Note that if the node spans only one token, then start/end will be the same location.

120

fold declaration into the if() condition

137

Macros are the nemesis of clang-tidy checks...

docs/clang-tidy/checks/readability-implicit-bool-cast.rst
58

I agree with all that, but that is not what the comment is saying.
As you say, we want to say 'integer != 0' and not 'static_cast<bool>(integer)'

test/clang-tidy/readability-implicit-bool-cast-cxx98.cpp
21

Don't add the [readability...] on each hit. Just the first one.

test/clang-tidy/readability-implicit-bool-cast.cpp
307

Just out of curiosity, does it handle -0.0 correctly?

329

Is there any non-macro assert-like API where people do the same trick?

piotrdz updated this revision to Diff 37939.Oct 20 2015, 3:15 PM
piotrdz marked 4 inline comments as done.

Addressed latest review issues.

There you go, third revision. I think this version should be ready for commit.

clang-tidy/readability/ImplicitBoolCastCheck.cpp
88

I changed it to 0.

91

Thanks for explaining that, it makes sense to me now. Perhaps such description could be added to Doxygen documentation?

test/clang-tidy/readability-implicit-bool-cast.cpp
307

Yes, it will. -0.0 is parsed as expression using binary operator (operator unary minus + double const). It will be turned into (-0.0) != 0.0 which will evaluate to false, the same as original -0.0.

sbenza added inline comments.Oct 21 2015, 12:33 PM
docs/clang-tidy/checks/readability-implicit-bool-cast.rst
59

This is still a thing.
The replacement is not what this comment says.

test/clang-tidy/readability-implicit-bool-cast.cpp
307

This is for literals, so it will try to convert to the bool literal instead of using != 0.0
However, the check above does:

(FloatLit->getValue().bitcastToAPInt() == 0) ? "false" : "true";

and that will return "true" for -0.0, I think.

piotrdz updated this revision to Diff 38044.Oct 21 2015, 1:35 PM

Addressed last issues in review

Any other comments?

docs/clang-tidy/checks/readability-implicit-bool-cast.rst
59

Sorry, somehow I missed that one. I meant to show casts from bool to int here, so the code is wrong, as you say.

test/clang-tidy/readability-implicit-bool-cast.cpp
307

No, it doesn't work like that. As I said:
-0.0 will *never* be parsed as a literal. These are two tokens in source code: unary minus AND a 0.0 floating point literal.
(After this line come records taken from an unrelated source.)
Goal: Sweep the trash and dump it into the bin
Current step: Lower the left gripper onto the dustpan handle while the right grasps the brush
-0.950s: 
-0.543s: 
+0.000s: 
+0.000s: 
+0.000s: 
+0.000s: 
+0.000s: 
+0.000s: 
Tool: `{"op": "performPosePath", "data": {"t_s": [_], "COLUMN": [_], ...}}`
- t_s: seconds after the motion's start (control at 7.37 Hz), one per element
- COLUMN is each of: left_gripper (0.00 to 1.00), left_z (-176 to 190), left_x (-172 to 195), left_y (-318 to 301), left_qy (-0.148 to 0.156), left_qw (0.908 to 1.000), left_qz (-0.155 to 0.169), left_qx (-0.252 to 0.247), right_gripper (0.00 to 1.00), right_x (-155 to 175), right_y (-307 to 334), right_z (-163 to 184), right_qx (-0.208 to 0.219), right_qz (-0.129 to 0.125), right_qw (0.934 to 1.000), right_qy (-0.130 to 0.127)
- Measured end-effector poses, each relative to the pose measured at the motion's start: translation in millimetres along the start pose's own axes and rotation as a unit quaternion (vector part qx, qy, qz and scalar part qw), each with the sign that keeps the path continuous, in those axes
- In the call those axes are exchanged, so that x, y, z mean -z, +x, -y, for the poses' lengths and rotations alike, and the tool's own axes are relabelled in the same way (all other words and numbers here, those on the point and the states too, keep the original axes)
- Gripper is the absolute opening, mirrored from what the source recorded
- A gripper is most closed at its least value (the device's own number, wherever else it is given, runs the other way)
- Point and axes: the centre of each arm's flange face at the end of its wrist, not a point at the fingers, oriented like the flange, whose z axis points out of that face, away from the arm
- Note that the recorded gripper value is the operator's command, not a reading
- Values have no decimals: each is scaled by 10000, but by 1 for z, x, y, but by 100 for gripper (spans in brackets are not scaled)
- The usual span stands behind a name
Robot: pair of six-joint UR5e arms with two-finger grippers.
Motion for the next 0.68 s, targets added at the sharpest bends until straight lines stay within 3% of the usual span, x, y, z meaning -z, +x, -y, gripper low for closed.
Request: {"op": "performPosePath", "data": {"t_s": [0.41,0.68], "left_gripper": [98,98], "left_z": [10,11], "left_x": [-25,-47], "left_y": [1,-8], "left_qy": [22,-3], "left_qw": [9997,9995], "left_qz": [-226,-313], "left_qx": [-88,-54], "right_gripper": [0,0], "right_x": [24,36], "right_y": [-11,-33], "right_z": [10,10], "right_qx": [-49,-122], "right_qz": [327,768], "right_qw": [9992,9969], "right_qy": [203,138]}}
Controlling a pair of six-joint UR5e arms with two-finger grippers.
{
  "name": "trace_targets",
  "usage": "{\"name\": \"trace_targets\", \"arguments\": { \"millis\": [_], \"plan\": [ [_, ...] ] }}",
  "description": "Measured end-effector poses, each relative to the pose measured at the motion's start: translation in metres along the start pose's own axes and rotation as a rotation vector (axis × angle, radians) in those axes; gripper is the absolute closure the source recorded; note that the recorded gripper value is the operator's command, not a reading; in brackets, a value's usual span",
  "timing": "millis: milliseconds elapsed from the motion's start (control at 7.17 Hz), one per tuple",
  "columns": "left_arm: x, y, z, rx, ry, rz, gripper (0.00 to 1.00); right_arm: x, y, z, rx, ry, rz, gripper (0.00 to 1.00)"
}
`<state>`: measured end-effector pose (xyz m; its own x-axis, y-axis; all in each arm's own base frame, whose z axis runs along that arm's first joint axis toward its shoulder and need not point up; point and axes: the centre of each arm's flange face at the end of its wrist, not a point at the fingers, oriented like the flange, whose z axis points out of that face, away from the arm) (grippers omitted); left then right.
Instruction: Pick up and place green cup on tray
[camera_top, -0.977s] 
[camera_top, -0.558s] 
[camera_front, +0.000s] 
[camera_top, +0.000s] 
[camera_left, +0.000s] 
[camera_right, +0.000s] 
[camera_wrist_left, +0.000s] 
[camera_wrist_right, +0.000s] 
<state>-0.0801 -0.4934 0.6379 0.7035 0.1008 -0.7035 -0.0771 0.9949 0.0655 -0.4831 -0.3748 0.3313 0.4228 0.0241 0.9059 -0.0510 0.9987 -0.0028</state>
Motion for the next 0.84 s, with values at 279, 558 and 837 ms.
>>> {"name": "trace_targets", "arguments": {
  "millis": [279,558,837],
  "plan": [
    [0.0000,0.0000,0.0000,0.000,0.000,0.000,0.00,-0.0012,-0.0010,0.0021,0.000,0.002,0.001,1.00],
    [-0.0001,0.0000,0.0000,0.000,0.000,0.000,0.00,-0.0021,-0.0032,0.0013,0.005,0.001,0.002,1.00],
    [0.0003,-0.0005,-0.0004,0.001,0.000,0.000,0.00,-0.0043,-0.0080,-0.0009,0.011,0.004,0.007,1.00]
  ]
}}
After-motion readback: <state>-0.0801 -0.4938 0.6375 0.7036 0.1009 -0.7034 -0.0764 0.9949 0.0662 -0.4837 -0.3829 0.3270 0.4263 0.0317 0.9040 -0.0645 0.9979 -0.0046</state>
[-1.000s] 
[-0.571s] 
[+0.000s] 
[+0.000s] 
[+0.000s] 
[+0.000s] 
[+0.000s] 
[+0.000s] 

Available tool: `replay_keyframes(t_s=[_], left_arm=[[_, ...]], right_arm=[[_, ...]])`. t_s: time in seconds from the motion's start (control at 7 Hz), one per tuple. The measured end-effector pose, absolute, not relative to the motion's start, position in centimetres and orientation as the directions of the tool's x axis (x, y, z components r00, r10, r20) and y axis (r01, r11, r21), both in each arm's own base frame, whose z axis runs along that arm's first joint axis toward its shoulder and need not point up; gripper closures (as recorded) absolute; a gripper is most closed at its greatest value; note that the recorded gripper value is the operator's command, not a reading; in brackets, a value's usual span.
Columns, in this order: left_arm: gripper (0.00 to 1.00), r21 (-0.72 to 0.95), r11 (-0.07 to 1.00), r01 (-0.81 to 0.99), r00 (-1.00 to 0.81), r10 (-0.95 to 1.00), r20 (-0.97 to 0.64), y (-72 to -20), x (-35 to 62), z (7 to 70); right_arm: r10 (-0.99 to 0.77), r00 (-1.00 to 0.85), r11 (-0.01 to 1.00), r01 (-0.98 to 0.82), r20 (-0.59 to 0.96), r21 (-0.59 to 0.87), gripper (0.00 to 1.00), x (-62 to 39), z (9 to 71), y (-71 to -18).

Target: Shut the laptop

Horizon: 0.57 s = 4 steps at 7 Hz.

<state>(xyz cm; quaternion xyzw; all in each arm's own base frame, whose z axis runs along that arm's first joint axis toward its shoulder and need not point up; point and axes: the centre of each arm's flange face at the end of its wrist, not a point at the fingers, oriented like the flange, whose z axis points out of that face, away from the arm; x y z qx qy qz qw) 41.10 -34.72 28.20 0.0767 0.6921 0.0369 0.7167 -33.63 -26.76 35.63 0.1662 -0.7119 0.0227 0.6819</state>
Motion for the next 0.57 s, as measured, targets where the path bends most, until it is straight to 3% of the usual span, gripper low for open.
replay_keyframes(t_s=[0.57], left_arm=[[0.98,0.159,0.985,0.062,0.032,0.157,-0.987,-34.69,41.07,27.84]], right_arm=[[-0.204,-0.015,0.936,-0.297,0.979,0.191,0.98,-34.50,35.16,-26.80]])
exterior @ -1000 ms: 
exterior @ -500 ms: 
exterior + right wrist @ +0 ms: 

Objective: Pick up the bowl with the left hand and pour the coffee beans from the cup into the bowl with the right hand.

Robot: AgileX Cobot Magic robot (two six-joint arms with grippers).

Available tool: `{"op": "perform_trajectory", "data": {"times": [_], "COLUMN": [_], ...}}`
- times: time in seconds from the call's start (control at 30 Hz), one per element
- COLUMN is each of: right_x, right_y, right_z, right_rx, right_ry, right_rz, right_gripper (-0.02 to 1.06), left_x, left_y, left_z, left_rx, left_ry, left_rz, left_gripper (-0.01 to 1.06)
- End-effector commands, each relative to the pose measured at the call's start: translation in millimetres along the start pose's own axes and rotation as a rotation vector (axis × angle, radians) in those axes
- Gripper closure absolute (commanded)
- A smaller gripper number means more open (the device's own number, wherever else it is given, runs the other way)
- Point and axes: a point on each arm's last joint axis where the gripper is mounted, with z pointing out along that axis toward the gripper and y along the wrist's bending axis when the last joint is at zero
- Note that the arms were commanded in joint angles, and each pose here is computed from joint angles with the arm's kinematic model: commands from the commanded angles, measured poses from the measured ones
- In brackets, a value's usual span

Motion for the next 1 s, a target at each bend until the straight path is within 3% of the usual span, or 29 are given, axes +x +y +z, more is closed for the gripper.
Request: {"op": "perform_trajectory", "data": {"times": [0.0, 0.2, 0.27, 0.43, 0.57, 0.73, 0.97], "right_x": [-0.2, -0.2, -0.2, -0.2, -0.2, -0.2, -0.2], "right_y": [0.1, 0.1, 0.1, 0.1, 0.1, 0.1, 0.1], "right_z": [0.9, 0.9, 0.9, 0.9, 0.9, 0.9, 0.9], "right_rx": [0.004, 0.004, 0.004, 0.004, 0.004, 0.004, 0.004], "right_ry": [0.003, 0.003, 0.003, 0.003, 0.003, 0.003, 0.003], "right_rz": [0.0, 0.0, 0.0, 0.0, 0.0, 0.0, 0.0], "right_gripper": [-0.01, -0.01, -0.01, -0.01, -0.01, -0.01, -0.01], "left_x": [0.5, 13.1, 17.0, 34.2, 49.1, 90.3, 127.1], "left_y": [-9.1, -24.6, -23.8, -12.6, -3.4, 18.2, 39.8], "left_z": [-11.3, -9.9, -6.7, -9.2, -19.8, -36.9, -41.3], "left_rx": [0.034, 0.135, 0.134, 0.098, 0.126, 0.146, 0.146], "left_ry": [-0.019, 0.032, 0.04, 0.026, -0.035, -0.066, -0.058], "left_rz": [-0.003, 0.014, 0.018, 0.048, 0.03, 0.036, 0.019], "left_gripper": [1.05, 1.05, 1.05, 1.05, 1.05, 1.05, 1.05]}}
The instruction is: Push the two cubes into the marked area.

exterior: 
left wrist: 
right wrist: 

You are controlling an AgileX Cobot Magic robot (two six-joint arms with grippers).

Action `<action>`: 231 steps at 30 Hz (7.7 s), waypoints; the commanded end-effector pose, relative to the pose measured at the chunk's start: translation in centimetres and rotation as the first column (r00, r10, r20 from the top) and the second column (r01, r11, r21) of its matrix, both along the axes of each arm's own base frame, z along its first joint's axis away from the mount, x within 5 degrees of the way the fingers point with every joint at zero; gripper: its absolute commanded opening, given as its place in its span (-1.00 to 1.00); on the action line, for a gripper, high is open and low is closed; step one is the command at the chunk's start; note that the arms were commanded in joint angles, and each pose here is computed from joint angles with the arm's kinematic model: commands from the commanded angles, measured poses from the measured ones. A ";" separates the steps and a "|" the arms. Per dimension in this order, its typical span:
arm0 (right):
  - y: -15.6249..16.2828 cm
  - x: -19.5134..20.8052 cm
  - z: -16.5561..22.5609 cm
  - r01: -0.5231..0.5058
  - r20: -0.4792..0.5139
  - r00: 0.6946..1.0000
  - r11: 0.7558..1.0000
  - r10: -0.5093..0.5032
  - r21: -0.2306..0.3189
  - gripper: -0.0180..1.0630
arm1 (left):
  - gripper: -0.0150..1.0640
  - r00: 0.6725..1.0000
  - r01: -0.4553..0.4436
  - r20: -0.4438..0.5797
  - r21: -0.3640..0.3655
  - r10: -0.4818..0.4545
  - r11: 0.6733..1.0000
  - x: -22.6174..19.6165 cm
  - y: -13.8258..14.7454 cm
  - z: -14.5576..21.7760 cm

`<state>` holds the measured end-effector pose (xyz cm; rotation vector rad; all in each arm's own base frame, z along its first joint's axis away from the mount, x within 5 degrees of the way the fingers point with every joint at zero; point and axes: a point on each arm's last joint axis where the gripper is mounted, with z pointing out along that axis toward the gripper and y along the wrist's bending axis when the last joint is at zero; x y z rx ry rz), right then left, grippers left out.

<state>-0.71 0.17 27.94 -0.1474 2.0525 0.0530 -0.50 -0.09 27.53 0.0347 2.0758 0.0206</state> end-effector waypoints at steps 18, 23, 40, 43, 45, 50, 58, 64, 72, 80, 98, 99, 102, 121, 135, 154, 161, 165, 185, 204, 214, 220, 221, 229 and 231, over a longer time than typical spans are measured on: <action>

The standard says that literals are only numbers and - is never a part of a literal.

However, I can grant that someone, somewhere might invent negative literals, so to be absolutely on the safe side, I changed the code in question to take the absolute value of literal.

And to prove that -0.0 is parsed as an expression, I added tests for that.

Also note that (-0.0) != 0.0 is perfectly fine as a replacement, as it still evaluates to false. The standard says that -0.0 behaves just like regular 0.0 in most aspects, including equality with 0.0 and so on. The only difference is seen in operations like division or multiplication, where it changes the sign of result accordingly.

sbenza accepted this revision.Oct 21 2015, 2:03 PM
sbenza edited edge metadata.
sbenza added inline comments.
test/clang-tidy/readability-implicit-bool-cast.cpp
307

You are right.
I was thinking that -0.0 was a FloatingLiteral, but it is in fact a UnaryOperator with a FloatingLiteral inside. Sorry for the noise.

This revision is now accepted and ready to land.Oct 21 2015, 2:03 PM

Thanks for accepting the review. However, I still have to ask someone to make the commit. Or should I obtain commit rights myself? If so, how do I do that?

I have obtained now commit rights but I want to make sure: I can commit this patch now that it is accepted? That is, accepting the review is the same as saying "LGTM", right?

Accepted status is what is most important.

Please don't forget to mention Differential revision in commit comment, so is revision will be closed automatically. See example.

Please also be near computer for ~hour, just to make sure all build bots finished successfully. I learned this after breaking LLDB MSVC builds couple of times :-)

This revision was automatically updated to reflect the committed changes.

@eugene: thanks for clarifying that and your advice. I made the commit and it seems I didn't break anything, yet :-).